Automatic Train Protection and Automatic Train Operation systems can be used to automate acceleration and deceleration of trains as well as manage the distance between them. These systems increase safety and can enable increased capacity on each line. Automatic Train Protection is currently being introduced to the rail system and a trial of Automatic Train Operation [i.e. driverless trains] will be undertaken to test the capacity that could be gained. These systems will support the improvements in timetables to increase frequency and reduce journey times. (p. 43)

Single deck metro style trains and a second harbour crossing are also discussed, almost to the point where it seems like a certainty that these change will be occurring and that the only question is when, not if (p. 45).

Rail infrastructure construction timeline

The SWRL, NWRL and City Relief Lines appear to be the next 3 major expansions to the Cityrail network. After that it’s a question of which order a second harbour crossing or metro conversion will occur, not whether either or both will occur. Click on image for higher resolution. (Source: NSW Long Term Transport Master Plan Discussion Paper, page 45.)

Light rail

Any new light rail lines constructed in the inner city will be designed to fit in and compliment the bus and train network rather than to compete with it. As a result, it will replace a number of bus routes and see a redesign of the bus network to fit in with light rail (p. 49).


There is currently a significant amount of congestion in the CBD caused by buses, particularly around Wynyard (from the Harbour Bridge) and Circular Quay (via the CBD). A short term solution of re-routing some lines is provided (p. 48), though nothing is mentioned about long term solutions (though this is likely to involve replacing buses from the Northwest with trains on the Northwest Rail Link and buses from the Eastern Suburbs with light rail).
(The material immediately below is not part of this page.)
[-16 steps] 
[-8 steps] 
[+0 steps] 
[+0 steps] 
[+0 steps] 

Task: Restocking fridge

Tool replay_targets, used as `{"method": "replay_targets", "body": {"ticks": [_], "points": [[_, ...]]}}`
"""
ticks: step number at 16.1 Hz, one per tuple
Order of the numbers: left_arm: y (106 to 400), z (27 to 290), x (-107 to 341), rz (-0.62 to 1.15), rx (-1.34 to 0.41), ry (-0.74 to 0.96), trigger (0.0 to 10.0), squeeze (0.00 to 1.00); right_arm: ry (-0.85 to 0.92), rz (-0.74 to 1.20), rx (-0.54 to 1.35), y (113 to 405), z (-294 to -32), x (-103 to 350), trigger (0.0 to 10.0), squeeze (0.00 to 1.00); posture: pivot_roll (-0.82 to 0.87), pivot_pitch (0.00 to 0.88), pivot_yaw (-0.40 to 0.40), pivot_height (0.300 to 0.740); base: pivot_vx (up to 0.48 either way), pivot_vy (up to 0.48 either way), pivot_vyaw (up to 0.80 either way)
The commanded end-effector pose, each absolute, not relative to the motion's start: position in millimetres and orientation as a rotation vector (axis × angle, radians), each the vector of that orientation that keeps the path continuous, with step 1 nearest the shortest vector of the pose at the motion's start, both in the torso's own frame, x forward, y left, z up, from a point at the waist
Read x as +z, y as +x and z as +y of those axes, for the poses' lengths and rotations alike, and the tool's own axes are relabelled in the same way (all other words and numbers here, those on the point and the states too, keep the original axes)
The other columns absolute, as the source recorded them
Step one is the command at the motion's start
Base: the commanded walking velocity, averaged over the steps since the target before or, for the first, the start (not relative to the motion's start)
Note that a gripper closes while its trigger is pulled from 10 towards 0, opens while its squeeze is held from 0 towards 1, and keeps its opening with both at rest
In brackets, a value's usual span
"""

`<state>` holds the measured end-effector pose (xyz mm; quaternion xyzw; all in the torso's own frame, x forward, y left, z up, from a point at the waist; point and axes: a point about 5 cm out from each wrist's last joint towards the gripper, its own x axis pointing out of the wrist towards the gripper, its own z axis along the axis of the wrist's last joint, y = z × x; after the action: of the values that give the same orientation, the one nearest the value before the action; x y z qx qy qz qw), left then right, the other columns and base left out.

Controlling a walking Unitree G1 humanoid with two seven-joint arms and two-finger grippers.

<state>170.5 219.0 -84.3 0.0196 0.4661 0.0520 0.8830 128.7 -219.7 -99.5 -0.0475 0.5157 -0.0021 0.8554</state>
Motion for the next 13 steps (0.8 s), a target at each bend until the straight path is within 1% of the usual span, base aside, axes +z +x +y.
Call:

Nor is there any mention of re-organising bus routes to have them travel through the city (as many metrobuses currently do), rather than merely terminating at one end of it, which could potentially eliminate about half the buses travelling through the CBD itself.


The ferry system is to be privatised, starting with new private routes that were recently announced, then followed by franchising out the government owned Sydney Ferries to a private operator (p. 51).

There was no mention of any other possibilities of privatisation, such franchising out any potential future metro style rail network or for private operation of the Northwest Rail Link, both of which have been rumoured in the press.

Cycling and walking

Both cycling and walking are also said to need to be promoted, but nothing is mentioned about integrating it with rail as was mentioned with buses and light rail (p. 5). Significant work has been put on constructing large (and expensive) park and ride facilities to allow commuters to drive and park their car to the local train station, but relatively little for cyclists to ride their bike and store it before getting on the train, which could significantly increase the catchment area around train stations for people who live too far to walk, have limited bus connections and/or do not to drive to the station for whatever reason.

Also not mentioned is bike share (p. 52). Such a scheme was implemented in Melbourne (600 bikes) and Paris (20,000 bikes), but to a much lesser extent in Melbourne than in Paris and therefore never quite reached a critical mass for it be as successful as it was in Paris (click on the link to read Alan Davies’ article about it at The Melbourne Urbanist). Obviously, one challenge to bike share in Australia is the mandatory helmet laws. That aside, imagine how much easier it would be if you could ride your bike to the train station, leave it in a locker, catch the train into the city, then hire one of the bike share bicycles to get you to your final destination. (A similar outcome can be achieved by transporting bikes on buses/trains, but this only works if few people do it and is therefore not scalable to being done by large numbers of people.) This leads to an increase in the area which you can get from and to the train station at both ends of your journey, making public transport a much more attractive option. Jarrett Walker over at Human Transit refers to this as the “last mile issue” and has some interesting further reading on the topic.